Cuando nacemos, quizá la única certeza es que vamos a morir. Y cuando llegue ese momento la mayoría desea que ocurra rápido y sin dolor. Se le teme a la muerte cuando lentamente arrebata partes del cuerpo e independencia. Y si no hay otra vía que soportar el dolor, hay quienes optan porque el telón de su vida caiga.
Gerardo de la Torre (Oaxaca, 1938) ha construido una espléndida novela sobre la eutanasia. La muerte asistida tiene lugar en estas páginas de una manera envolvente y reflexiva, cinematográfica y detectivesca, analítica e inquietante.
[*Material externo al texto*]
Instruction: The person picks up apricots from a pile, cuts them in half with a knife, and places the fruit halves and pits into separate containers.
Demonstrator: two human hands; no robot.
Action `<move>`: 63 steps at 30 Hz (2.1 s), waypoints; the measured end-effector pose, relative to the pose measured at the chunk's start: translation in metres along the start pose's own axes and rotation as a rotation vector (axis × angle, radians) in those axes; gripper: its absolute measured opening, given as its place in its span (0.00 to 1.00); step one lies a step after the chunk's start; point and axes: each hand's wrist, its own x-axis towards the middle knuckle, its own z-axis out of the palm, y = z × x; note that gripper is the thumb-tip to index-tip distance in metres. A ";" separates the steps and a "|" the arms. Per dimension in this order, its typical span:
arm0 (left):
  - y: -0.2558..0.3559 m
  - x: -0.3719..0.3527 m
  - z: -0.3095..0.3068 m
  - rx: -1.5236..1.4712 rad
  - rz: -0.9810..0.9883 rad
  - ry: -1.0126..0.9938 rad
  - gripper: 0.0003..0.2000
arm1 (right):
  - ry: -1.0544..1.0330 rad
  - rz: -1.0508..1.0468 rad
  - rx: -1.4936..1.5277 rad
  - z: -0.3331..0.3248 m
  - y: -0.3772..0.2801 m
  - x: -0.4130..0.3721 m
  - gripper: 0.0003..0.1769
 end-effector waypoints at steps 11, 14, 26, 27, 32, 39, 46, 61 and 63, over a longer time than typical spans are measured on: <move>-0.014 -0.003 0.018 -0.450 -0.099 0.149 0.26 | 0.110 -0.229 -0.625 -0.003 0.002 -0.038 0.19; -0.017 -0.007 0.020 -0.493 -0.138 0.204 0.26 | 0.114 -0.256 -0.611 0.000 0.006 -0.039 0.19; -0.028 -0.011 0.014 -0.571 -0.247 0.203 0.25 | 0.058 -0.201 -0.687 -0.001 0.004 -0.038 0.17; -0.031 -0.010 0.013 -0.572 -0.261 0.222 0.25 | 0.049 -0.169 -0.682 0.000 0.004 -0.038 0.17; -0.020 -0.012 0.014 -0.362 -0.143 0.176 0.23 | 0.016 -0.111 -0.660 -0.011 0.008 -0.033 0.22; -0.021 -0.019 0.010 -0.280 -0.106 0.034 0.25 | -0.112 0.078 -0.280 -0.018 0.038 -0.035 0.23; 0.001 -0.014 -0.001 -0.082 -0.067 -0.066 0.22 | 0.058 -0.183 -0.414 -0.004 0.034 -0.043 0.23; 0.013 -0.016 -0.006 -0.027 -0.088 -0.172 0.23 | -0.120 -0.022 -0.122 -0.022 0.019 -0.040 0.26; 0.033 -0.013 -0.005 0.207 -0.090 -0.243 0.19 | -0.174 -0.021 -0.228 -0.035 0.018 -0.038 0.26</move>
Con solidez narrativa formula una atractiva historia, en donde tienen lugar el desasosiego, el dolor, la depresión, la amistad fraterna, el desamor y la perspicacia.
A Mercedes, pareja del doctor Damián Miranda, le diagnostican cáncer terminal y sabe que sus días están contados. Aunque le prescriben un tratamiento de quimioterapia, no hay una solución para que vuelva a tener vitalidad. Entre el dolor y la incertidumbre, lo único que quiere es morir. Damián Miranda está relacionado con la práctica de la eutanasia y ahí comienza el estremecedor relato.
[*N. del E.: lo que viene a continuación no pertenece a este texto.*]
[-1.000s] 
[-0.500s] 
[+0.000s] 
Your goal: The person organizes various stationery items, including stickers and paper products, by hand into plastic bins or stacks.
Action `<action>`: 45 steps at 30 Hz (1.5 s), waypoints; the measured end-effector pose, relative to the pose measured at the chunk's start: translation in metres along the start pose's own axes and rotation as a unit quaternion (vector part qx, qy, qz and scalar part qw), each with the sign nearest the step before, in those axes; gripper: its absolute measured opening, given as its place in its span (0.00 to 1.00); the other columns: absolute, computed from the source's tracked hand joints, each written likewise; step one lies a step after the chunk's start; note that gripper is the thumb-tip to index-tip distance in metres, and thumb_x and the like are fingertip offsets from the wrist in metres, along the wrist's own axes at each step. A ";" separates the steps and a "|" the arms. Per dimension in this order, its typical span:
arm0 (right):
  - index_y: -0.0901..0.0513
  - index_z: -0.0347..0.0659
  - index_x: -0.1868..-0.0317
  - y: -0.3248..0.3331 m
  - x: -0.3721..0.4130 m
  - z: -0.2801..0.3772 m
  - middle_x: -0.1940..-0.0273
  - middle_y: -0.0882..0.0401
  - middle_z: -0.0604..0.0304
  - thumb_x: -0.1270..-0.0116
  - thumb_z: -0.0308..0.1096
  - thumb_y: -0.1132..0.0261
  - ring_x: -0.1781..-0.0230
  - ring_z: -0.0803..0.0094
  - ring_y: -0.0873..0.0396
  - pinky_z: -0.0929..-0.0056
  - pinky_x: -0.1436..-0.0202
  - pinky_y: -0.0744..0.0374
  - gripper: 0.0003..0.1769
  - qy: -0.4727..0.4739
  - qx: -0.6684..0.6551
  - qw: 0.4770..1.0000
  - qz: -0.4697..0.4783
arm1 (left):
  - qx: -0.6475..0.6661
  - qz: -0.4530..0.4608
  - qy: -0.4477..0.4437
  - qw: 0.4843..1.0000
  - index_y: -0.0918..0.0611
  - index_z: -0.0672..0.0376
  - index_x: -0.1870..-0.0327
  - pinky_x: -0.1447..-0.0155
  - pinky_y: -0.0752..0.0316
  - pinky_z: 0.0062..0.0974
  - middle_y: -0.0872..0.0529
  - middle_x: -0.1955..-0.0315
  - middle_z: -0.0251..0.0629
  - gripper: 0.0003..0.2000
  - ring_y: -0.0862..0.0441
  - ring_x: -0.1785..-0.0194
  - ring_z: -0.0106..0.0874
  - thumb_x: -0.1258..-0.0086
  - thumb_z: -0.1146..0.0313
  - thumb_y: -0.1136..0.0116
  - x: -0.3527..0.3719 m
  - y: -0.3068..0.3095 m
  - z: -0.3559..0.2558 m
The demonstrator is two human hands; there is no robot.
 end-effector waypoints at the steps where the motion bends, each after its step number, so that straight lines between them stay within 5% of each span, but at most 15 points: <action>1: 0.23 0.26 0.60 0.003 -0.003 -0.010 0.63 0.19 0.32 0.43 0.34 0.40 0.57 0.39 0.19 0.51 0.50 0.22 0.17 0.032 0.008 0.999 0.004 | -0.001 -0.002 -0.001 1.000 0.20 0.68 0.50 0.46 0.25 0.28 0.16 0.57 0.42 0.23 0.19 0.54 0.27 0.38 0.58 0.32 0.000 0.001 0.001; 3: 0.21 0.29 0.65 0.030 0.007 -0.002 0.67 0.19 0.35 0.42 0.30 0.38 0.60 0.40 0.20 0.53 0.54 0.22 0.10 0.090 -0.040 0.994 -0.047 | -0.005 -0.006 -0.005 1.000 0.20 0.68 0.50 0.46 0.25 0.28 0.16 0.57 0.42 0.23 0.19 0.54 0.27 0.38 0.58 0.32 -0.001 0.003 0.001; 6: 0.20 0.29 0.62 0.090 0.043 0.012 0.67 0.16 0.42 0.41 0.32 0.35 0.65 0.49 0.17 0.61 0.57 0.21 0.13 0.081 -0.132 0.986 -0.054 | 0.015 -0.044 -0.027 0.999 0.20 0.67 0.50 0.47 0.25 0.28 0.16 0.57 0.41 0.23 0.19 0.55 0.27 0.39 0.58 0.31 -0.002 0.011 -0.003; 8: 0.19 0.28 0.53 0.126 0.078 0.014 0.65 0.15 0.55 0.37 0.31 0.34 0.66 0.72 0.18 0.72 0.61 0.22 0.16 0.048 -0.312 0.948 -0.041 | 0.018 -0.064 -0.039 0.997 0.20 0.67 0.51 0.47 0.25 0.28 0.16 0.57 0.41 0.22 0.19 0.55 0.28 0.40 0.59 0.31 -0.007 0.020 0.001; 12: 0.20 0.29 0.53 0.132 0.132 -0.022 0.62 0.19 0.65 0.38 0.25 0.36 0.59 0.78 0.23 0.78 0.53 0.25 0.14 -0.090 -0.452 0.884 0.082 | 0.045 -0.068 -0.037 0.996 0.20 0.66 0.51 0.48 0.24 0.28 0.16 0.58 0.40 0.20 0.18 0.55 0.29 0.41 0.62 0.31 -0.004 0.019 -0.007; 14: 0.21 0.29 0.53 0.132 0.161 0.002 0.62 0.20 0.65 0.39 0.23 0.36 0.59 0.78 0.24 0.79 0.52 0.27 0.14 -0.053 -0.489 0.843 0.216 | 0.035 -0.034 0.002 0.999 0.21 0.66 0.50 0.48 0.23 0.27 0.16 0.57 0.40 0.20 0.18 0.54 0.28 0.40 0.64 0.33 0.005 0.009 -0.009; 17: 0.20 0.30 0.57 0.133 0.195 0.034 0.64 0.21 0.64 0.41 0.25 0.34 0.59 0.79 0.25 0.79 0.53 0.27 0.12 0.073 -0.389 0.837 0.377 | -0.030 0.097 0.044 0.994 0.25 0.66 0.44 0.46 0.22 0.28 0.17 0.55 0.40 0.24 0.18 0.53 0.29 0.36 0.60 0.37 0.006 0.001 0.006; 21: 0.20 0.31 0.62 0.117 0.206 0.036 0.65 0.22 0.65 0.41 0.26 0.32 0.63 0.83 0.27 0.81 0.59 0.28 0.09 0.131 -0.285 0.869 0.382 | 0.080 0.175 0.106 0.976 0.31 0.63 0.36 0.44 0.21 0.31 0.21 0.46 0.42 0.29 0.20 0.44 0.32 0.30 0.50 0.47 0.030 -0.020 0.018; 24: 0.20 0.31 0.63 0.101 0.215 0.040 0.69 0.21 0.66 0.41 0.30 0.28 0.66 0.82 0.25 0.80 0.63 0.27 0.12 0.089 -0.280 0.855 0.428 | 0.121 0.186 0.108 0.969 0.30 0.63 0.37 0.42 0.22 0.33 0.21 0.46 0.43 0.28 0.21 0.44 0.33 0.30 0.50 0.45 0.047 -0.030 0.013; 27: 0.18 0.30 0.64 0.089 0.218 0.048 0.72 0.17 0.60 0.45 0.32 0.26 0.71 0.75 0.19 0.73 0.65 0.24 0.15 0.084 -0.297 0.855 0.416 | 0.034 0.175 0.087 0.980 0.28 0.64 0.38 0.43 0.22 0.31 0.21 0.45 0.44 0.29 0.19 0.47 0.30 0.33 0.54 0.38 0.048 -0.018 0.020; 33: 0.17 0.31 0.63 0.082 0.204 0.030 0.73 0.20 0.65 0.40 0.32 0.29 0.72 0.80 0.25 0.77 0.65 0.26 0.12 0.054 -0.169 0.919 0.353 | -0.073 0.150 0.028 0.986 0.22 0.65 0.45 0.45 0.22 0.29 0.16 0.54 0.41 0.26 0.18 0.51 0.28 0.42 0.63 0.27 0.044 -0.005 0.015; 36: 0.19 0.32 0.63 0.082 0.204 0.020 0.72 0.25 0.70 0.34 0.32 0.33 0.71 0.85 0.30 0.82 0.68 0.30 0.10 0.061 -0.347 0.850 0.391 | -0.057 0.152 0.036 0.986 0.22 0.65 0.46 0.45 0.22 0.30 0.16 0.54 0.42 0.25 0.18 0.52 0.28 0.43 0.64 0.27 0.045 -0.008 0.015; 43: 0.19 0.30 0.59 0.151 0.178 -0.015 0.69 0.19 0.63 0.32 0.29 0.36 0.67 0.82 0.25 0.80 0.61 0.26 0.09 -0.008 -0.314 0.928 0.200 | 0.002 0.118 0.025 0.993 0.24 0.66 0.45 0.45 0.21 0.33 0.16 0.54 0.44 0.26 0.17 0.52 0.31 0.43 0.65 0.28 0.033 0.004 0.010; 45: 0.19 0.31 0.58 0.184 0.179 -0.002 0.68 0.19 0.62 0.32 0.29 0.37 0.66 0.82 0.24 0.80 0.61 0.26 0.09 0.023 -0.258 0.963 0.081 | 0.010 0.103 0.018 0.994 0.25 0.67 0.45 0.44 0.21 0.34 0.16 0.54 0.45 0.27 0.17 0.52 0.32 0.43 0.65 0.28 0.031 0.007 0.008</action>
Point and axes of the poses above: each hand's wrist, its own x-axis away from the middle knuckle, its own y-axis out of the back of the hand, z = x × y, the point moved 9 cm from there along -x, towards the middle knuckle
El psiquiatra Javier Iribarren se vuelve un amigo entrañable para Damián Miranda, quien le cuenta sus cuitas amorosas y su inquietud por saber cómo murió Marcos González, un paciente que llegó al Hospital de Pemex con muchas partes del cuerpo quemadas (incluyendo el pene) y que pide a los médicos que lo ayuden a terminar con su deplorable vida.
No todo es ficción en la novela. De la Torre rescata la figura de Jack Kevorkian, un patólogo estadunidense que ocasionó controversia porque aplicó la eutanasia a 130 pacientes. Su lema era: "Morir no es un crimen". En 1999 fue sentenciado a una pena de 10 a 25 años por homicidio e indultado por razones de salud, en 2007. Kevorkian creó un método para los enfermos terminales que consiste en la inhalación de monóxido de carbono; también desarrolló la "máquina del suicidio", que permitía a un paciente inyectarse por sí solo una dosis letal de potasio y cloruro.
La amistad entre Iribarren y Miranda deriva en un duelo de miradas, pesquisas, largas sobremesas y confabulaciones; hay veces que cuando se citan para comer, uno de ellos tiene una confesión categórica que hacer y ese tipo de revelaciones hace que su afecto con el tiempo se vuelva entrañable. La evolución del personaje se debe a la complicidad: el doctor Miranda no es el mismo antes y después de que conociera a Iribarren.
Acaso los personajes que intervienen en la novela comparten la visión del filósofo Henri Roorda cuando reflexiona: "Amo enormemente la vida. Pero para gozar del espectáculo hay que ocupar una buena butaca".